Gregor went up to the front door of the Beaudelieu Arms and pulled on the handle. Nothing happened. He saw a buzzer next to the door and pressed it. Nothing happened then either. There didn’t seem to be any other way to get in. He pressed the buzzer again. The day was heating up. Gregor could feel a faint line of sweat along his collar. He had a terrible feeling that the Beaudelieu Arms did not have central air-conditioning.
Gregor pushed the buzzer again. Nothing happened again. He pushed the buzzer one more time, leaning against it long and hard this time. He could hear the sound of it going off inside, the angry whine. He stepped away from the door and tried to see through the tiny window in the top half of it.
What seemed like an eternity later, there were sounds of shuffling and cursing inside the building. Gregor tried the grimy window again and got nothing. The door shuddered under his hand and he stepped back. Then the door swung in, open to blackness, and a man appeared who looked every bit as derelict as the wino Gregor had just decided was much too out of it to talk to.

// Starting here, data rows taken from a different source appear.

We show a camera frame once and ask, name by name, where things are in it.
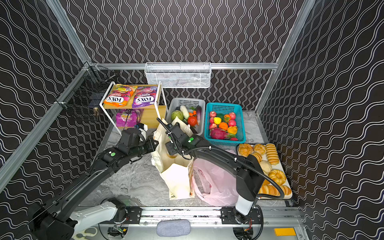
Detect white wire mesh wall basket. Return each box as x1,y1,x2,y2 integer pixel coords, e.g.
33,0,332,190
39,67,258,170
144,62,212,89

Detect white handled scissors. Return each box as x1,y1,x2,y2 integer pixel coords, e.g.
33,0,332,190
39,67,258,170
72,227,99,240

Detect grey white plastic basket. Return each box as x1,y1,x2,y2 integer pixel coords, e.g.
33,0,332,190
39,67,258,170
166,98,206,135

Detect magenta Lot 100 candy bag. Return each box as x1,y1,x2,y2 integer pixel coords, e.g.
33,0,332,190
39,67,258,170
116,109,144,128

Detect pink plastic bag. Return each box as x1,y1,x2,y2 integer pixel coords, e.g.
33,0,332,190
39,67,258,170
192,159,239,207

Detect purple Fox's candy bag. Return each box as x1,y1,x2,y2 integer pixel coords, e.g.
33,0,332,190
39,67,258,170
132,86,158,109

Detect yellow lemon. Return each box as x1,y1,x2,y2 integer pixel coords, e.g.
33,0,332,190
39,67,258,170
214,117,222,125

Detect grey foam pad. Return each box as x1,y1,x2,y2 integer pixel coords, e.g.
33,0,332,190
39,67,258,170
156,220,191,237

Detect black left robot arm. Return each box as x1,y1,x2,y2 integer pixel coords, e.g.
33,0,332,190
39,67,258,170
28,128,159,240

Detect pink dragon fruit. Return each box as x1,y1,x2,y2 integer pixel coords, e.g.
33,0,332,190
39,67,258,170
210,128,234,140

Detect tray of breads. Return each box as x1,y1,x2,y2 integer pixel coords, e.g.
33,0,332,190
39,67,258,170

Gregor cleared his throat. “Excuse me,” he said. “I’m looking for a Ms. Liza Verity?”
The man shifted from one foot to the other, blank. Everything about him was blank. Even his clothes were blank.
“Liza Verity,” Gregor repeated. “I believe she lives here. I would like to speak to her, please.”
He might as well have been talking to Hal the Computer—except that it was worse, because Hal the Computer would at least have registered the fact that he was saying something. This man registered nothing. Gregor wondered if he was deaf, or if it was just that he didn’t speak English or had had so much to drink or smoke that he didn’t speak anything. Did he really want to look for explanations in a situation like this?